After seeing a headline by David Suzuki “Trading Water for Fuel is Fracking Crazy,” I started thinking about all of the trade-offs we’re being asked to make. Yes, as Suzuki points out, we are being asked to trade the purity of fresh water in our aquifers that took hundreds and thousands of years to accumulate for the profits of gas and oil companies through the use of toxic chemicals for fracking.
And that’s only one of the trade-offs we’re being asked to make in order to benefit big business.
We’re being asked to trade the beauty of the Appalachians and the area’s pristine waters for the profits of the coal industry through the use of mountaintop removal mining. We’re asked to trade the natural taste and nutrition of fresh fruits and vegetables for the profits of Monsanto, Walmart and large agribusiness companies by allowing the increased use of herbicides, pesticides, fertilizers and GMO (Genetically Modified Organisms) seeds. We’re asked to trade the effectiveness of life-saving antibiotics by allowing large cattle feeders, hog growers and poultry growers to increase profits by adding antibiotics to animal feeds.

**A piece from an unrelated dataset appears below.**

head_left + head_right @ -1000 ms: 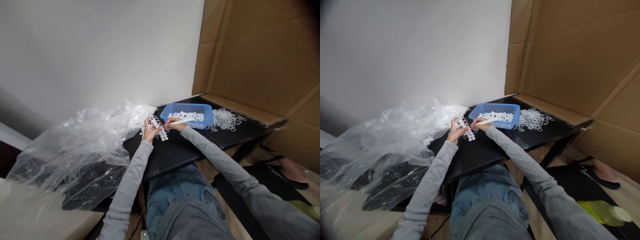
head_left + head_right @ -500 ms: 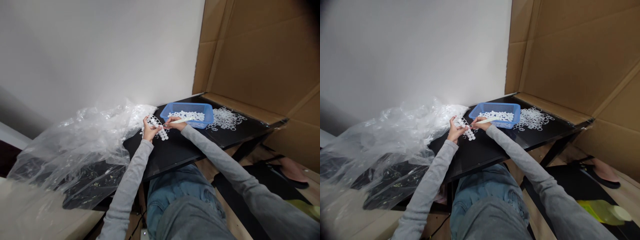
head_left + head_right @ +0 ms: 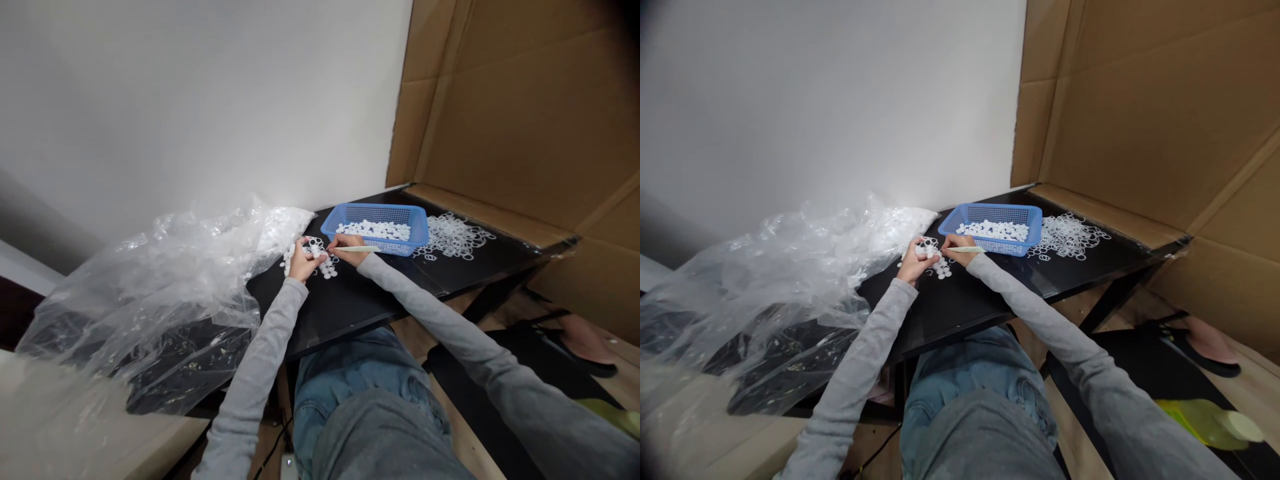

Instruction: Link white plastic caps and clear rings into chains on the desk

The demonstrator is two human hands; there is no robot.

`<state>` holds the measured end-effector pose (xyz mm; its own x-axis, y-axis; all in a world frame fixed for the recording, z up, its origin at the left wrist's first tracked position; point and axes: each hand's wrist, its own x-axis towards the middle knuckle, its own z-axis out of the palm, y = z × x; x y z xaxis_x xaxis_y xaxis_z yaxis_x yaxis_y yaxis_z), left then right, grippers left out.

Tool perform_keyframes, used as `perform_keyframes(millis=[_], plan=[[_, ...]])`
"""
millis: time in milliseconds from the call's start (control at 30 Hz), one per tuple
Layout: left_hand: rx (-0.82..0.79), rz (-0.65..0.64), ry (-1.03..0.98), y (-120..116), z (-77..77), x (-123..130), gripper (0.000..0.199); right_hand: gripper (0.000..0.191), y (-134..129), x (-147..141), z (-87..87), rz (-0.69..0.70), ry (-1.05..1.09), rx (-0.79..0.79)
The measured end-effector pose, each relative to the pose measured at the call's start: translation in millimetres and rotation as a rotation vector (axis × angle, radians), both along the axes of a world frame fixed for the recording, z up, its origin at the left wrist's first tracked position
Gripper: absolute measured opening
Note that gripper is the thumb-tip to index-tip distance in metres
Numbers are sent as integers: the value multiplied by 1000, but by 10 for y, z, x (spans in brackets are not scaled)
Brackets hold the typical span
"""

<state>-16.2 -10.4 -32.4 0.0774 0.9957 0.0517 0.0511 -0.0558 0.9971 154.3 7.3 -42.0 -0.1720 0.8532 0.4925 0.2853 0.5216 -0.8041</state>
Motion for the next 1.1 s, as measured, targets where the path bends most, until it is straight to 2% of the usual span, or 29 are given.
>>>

In order to increase profits for manufacturers, we’re asked to purchase products made overseas that could be made by workers in the US. So that large corporations can pay employees less than a liveable wage, we are asked to help their employees with food stamps, child care and other safety net programs. In order to increase the profits of corporations, we are asked to lower their income taxes and increase ours. In order to help billionaires avoid paying income taxes, we are asked to give them a large array of tax breaks, including greatly reduced capital gains taxes.
And, in what is probably the most questionable trade-off of all, we are asked to ignore the very real long-term consequences of climate change for the short-term profits of the fossil fuel industry.
All of these trade-offs and their consequences are avoidable. We simply need the will to change the way we allow corporations to operate. We should demand that they pay for all of the costs of their actions. And that the cost of government subsidies, including the costs to our environment and our health, be included in corporate expenses.
In other words, if corporations truly are people as the US Supreme Court has ruled, we should hold them accountable for their actions.